Like many other coastal waters off Florida, marine life around Port Canaveral will soon have a new playground. A program that uses “broken hunks of bridges to miles of concrete piping” will expand greatly, creating an artificial reef on Florida’s East Coast. The reef will offer a habitat to species that in many other regions face worsening conditions.
Florida Today writes that the newly created reef will add to already existing artificial ones in the area, bringing the total area covered to about 100 acres. The paper also writes that this is good news for other reefs in the region as the stress divers and sport fishers put on reefs will be distributed over a larger area, allowing the reef more time to replenish itself. But the motive, the paper says, is not only environmental in nature.
The program will also benefit recreational fishing in Florida, “a $6 billion state industry that supports 70,000 jobs along 1,197 miles of coastline,” according to the Florida Fish & Wildlife Conservation Commission.

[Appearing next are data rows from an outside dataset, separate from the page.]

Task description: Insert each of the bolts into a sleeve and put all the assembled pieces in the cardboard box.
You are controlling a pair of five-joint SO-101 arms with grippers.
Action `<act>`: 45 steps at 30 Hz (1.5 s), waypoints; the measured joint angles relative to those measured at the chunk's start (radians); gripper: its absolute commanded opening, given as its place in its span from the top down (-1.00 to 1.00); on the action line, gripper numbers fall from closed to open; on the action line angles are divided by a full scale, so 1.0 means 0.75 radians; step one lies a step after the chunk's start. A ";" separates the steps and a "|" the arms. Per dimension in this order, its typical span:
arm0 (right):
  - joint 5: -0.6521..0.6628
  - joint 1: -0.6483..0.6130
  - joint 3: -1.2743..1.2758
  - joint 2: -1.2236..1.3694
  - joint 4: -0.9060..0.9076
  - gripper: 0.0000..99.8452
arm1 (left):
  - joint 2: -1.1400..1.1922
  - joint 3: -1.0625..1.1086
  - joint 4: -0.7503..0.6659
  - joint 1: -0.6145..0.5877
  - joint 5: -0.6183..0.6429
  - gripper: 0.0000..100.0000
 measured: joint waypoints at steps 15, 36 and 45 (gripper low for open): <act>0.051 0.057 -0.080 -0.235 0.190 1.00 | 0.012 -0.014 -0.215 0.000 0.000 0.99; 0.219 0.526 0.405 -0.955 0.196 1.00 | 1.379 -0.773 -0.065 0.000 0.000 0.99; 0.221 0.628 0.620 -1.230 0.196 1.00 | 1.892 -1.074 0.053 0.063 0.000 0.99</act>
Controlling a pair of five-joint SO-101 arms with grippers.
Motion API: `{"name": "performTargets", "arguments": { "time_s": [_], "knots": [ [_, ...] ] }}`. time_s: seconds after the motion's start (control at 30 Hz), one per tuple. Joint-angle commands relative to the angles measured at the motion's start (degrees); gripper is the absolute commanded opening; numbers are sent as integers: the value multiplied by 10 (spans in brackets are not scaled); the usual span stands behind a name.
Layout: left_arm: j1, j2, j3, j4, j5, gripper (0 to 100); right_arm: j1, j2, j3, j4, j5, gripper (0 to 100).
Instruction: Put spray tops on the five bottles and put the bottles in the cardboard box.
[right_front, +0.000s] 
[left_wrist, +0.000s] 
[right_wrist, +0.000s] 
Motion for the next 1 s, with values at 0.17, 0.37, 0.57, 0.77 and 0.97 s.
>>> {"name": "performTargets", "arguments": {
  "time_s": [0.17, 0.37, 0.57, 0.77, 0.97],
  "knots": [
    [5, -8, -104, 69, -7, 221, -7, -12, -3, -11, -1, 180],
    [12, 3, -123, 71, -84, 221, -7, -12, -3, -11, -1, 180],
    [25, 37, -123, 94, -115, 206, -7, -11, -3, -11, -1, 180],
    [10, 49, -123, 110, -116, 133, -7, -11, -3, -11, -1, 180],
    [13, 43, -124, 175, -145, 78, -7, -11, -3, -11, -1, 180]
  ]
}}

This is definitely good news for the region, both in economic prospects, as well as natural resources. It will also ensure that species of fish and other marine life find a refuge, which will ensure biodiversity and a better chance of survival in the long-term future. Often the sad reality is that natural resources are not deemed important if there is no monetary gain to be had through their survival. In this instance though, protection of species, as well as monetary gain for the communities involved, clearly go hand in hand.
This particular project is only one of many in Florida’s waters. According to Artificialreefs.org, there are dozens of projects currently proposed or already under development, including some in the Tampa Bay/St. Petersburg area.
While the creation of the reefs is commendable, it should not mean that other reefs, be they natural or artificial in origin, are neglected. Waters around the Florida peninsula have been increasingly subject to runoff, from point sources such as industry and phosphate mining and non-point sources such as storm water runoff. As the speed of Florida’s population growth does not seem to be slowing, this problem is only going to get worse.
The state should decide how valuable it finds natural resources — including reefs, beaches, as well as marine life in general — and act now to preserve them. Areas such as Florida’s gulf beaches, a resource Tampa, St. Petersburg and Clearwater depend on for economic reasons, would receive a major economic blow if such resources were lost.